> [What you will do]: Restate every line of the material, word for word.

> [Study material]:

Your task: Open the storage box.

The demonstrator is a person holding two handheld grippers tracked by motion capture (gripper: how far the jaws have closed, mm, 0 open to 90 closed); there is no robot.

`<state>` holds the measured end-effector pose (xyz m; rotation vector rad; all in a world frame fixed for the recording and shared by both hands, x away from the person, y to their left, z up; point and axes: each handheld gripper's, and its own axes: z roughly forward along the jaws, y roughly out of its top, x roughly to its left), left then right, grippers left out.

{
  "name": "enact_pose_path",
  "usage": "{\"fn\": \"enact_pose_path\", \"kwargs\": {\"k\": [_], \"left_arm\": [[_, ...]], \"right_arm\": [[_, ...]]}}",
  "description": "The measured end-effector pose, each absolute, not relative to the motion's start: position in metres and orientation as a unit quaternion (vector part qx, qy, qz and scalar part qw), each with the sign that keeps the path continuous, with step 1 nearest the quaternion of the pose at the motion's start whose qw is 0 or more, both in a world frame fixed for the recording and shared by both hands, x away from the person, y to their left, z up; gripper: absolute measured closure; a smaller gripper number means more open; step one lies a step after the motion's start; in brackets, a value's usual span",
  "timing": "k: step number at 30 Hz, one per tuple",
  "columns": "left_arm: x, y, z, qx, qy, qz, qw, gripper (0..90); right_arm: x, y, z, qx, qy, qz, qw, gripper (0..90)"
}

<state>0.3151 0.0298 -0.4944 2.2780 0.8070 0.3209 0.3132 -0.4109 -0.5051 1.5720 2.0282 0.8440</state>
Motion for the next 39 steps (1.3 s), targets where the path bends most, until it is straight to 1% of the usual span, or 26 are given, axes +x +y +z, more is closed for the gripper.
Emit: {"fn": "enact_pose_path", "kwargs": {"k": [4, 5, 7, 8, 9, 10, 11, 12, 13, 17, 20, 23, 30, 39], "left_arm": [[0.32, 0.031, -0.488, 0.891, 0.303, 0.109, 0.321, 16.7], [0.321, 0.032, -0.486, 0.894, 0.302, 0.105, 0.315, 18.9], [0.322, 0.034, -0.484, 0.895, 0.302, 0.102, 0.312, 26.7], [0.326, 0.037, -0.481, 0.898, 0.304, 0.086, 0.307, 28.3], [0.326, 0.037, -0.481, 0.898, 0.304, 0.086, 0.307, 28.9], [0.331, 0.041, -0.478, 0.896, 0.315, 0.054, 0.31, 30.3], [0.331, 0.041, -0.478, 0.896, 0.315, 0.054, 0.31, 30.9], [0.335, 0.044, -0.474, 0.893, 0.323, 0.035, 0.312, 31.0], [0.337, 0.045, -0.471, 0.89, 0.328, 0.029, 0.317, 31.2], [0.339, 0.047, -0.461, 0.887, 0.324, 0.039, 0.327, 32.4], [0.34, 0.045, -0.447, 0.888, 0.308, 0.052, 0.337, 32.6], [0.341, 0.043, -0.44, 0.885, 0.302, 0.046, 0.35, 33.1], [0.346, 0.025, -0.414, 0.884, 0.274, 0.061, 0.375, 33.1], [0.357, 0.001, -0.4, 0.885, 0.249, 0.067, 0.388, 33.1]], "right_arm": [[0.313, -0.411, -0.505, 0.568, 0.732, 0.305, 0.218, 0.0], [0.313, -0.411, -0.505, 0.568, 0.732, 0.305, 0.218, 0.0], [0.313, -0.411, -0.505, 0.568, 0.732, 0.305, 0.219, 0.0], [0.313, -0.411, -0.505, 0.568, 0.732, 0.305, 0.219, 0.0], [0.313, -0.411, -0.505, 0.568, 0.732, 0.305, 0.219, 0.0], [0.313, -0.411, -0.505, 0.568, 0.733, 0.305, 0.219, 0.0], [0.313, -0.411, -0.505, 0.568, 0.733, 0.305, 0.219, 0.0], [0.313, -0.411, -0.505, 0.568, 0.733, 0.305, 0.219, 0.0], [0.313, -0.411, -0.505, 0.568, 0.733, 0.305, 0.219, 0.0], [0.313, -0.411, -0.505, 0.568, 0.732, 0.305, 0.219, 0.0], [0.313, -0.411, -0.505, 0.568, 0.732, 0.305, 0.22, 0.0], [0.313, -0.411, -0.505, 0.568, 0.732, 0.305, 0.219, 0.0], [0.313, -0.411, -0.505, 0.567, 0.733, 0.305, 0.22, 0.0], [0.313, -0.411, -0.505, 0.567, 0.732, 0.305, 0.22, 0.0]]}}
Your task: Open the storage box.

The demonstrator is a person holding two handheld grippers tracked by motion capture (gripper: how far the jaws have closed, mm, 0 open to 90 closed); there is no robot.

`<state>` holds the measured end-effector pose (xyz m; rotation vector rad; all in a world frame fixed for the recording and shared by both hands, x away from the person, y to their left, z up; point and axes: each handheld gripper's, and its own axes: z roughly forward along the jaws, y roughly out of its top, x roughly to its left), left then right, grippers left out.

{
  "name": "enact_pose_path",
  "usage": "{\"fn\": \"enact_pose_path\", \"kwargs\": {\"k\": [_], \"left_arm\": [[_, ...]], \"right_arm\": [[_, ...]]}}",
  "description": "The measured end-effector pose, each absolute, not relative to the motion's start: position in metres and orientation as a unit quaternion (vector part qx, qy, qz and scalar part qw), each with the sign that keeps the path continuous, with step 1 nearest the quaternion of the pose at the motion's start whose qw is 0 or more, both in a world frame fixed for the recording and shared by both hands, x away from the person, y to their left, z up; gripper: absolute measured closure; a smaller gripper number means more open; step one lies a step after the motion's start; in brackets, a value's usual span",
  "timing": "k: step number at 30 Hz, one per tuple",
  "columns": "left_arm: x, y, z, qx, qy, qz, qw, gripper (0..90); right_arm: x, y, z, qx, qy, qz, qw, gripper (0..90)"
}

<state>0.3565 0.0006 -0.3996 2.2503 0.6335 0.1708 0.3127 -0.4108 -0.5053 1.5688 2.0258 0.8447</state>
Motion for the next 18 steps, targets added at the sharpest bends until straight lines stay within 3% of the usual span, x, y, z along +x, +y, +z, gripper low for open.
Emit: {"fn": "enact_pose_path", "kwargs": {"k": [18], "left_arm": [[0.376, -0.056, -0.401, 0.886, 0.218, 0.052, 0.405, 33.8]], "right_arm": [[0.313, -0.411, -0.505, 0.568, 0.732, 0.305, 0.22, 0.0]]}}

> [Worked solution]:
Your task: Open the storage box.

The demonstrator is a person holding two handheld grippers tracked by motion capture (gripper: how far the jaws have closed, mm, 0 open to 90 closed); there is no robot.

`<state>` holds the measured end-effector pose (xyz m; rotation vector rad; all in a world frame fixed for the recording and shared by both hands, x away from the person, y to their left, z up; point and axes: each handheld gripper's, and its own axes: z roughly forward along the jaws, y roughly out of its top, x roughly to its left), left then right, grippers left out.

{
  "name": "enact_pose_path",
  "usage": "{\"fn\": \"enact_pose_path\", \"kwargs\": {\"k\": [_], \"left_arm\": [[_, ...]], \"right_arm\": [[_, ...]]}}",
  "description": "The measured end-effector pose, each absolute, not relative to the motion's start: position in metres and orientation as a unit quaternion (vector part qx, qy, qz and scalar part qw), each with the sign that keeps the path continuous, with step 1 nearest the quaternion of the pose at the motion's start whose qw is 0 or more, both in a world frame fixed for the recording and shared by both hands, x away from the person, y to their left, z up; gripper: absolute measured closure; a smaller gripper number means more open; step one lies a step after the motion's start; in brackets, a value's usual span",
  "timing": "k: step number at 30 Hz, one per tuple",
  "columns": "left_arm: x, y, z, qx, qy, qz, qw, gripper (0..90); right_arm: x, y, z, qx, qy, qz, qw, gripper (0..90)"
}

<state>0.3151 0.0298 -0.4944 2.2780 0.8070 0.3209 0.3132 -0.4109 -0.5051 1.5720 2.0282 0.8440</state>
Motion for the next 39 steps (1.3 s), targets where the path bends most, until it is straight to 1% of the usual span, or 26 are given, axes +x +y +z, more is closed for the gripper.
Emit: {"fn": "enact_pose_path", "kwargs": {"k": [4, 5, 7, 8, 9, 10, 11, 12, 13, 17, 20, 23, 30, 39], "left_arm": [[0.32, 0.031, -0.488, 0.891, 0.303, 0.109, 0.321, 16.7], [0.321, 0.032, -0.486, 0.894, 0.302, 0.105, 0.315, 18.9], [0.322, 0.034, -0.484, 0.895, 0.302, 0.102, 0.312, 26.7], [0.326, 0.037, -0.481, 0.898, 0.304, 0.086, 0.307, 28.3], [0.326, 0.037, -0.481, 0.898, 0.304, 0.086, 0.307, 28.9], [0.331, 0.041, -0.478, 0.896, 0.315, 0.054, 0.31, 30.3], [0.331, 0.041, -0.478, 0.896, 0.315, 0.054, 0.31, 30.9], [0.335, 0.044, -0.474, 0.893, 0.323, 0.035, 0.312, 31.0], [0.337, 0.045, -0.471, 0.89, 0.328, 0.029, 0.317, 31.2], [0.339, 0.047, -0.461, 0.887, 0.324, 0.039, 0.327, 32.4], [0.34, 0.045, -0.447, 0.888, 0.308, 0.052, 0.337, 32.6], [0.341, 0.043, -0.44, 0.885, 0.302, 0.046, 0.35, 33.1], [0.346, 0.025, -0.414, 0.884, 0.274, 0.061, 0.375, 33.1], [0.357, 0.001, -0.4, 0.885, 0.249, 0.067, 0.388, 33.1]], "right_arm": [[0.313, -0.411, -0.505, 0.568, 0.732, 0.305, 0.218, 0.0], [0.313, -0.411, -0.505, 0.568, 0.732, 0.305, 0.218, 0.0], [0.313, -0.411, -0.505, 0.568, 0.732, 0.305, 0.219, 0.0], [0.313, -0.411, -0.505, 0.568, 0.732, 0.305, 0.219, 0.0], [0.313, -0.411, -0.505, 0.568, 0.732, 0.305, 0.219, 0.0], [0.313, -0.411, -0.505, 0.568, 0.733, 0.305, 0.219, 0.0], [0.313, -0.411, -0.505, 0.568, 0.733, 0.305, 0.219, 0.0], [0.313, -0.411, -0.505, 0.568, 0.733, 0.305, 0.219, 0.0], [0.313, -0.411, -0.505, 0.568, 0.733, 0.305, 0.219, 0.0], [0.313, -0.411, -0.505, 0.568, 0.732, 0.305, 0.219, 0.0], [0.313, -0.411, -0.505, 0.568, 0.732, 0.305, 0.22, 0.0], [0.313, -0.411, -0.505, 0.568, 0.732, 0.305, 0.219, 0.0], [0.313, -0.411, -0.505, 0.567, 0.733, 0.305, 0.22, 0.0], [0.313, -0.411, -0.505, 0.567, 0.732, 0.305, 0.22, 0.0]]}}
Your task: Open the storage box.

The demonstrator is a person holding two handheld grippers tracked by motion capture (gripper: how far the jaws have closed, mm, 0 open to 90 closed); there is no robot.

`<state>` holds the measured end-effector pose (xyz m; rotation vector rad; all in a world frame fixed for the recording and shared by both hands, x away from the person, y to their left, z up; point and axes: each handheld gripper's, and its own axes: z roughly forward along the jaws, y roughly out of its top, x roughly to its left), left then right, grippers left out.

{
  "name": "enact_pose_path",
  "usage": "{\"fn\": \"enact_pose_path\", \"kwargs\": {\"k\": [_], \"left_arm\": [[_, ...]], \"right_arm\": [[_, ...]]}}",
  "description": "The measured end-effector pose, each absolute, not relative to the motion's start: position in metres and orientation as a unit quaternion (vector part qx, qy, qz and scalar part qw), each with the sign that keeps the path continuous, with step 1 nearest the quaternion of the pose at the motion's start whose qw is 0 or more, both in a world frame fixed for the recording and shared by both hands, x away from the person, y to their left, z up; gripper: absolute measured closure; a smaller gripper number means more open; step one lies a step after the motion's start; in brackets, a value's usual span",
  "timing": "k: step number at 30 Hz, one per tuple",
  "columns": "left_arm: x, y, z, qx, qy, qz, qw, gripper (0..90); right_arm: x, y, z, qx, qy, qz, qw, gripper (0..90)"
}

<state>0.3565 0.0006 -0.3996 2.2503 0.6335 0.1708 0.3127 -0.4108 -0.5053 1.5688 2.0258 0.8447</state>
Motion for the next 18 steps, targets added at the sharpest bends until straight lines stay within 3% of the usual span, x, y, z along +x, +y, +z, gripper low for open.
Emit: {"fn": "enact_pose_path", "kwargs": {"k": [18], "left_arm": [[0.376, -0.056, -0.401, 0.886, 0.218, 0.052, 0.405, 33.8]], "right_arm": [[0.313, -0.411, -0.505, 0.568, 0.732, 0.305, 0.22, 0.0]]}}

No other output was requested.